YOUR ASSIGNMENT:
Nothing but the lines from the one that contains "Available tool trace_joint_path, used" through the end of the data should be reproduced, and each must match exactly.

EXERCISE DATA:
□ □ □ □

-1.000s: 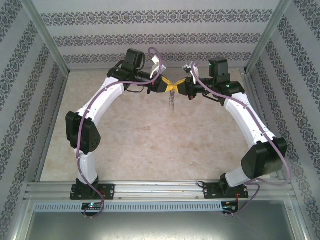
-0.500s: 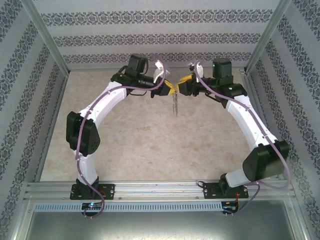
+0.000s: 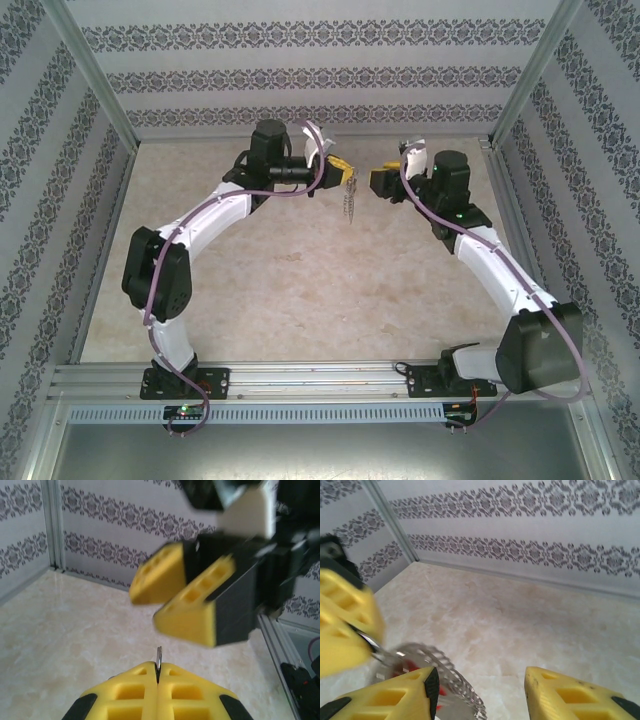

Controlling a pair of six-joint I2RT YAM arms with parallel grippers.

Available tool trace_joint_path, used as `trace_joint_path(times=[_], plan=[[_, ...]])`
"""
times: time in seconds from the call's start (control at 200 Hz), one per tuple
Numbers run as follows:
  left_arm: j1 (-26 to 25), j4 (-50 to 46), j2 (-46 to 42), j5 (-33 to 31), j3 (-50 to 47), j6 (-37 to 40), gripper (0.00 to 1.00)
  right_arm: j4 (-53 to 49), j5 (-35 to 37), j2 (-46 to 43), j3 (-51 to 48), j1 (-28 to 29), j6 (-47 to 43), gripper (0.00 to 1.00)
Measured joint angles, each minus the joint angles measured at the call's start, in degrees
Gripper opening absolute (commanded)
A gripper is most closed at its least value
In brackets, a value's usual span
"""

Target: Put the keys on the keyring

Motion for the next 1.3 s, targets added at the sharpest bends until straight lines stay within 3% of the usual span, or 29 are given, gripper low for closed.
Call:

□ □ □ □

ANSWER TO THIS EXERCISE:
Available tool trace_joint_path, used as `trace_joint_path(times=[_], plan=[[_, ...]])`
"""
times: time in seconds from the call's start (control at 200 Hz), one per tuple
Numbers run as follows:
  left_arm: j1 (-26 to 25), j4 (-50 to 46), j2 (-46 to 42), j5 (-33 to 31), j3 (-50 to 47), j6 (-37 to 40), gripper (0.00 to 1.00)
  right_arm: j4 (-53 to 49), j5 (-35 to 37), j2 (-46 to 43), j3 (-51 to 48), j1 (-28 to 29), j6 (-47 to 43), gripper (0.00 to 1.00)
Measured joint angles, each minus the joint angles measured at the call's start, in degrees
Gripper opening absolute (commanded)
A gripper is most closed at its least value
In brackets, a value's usual span
"""

Target: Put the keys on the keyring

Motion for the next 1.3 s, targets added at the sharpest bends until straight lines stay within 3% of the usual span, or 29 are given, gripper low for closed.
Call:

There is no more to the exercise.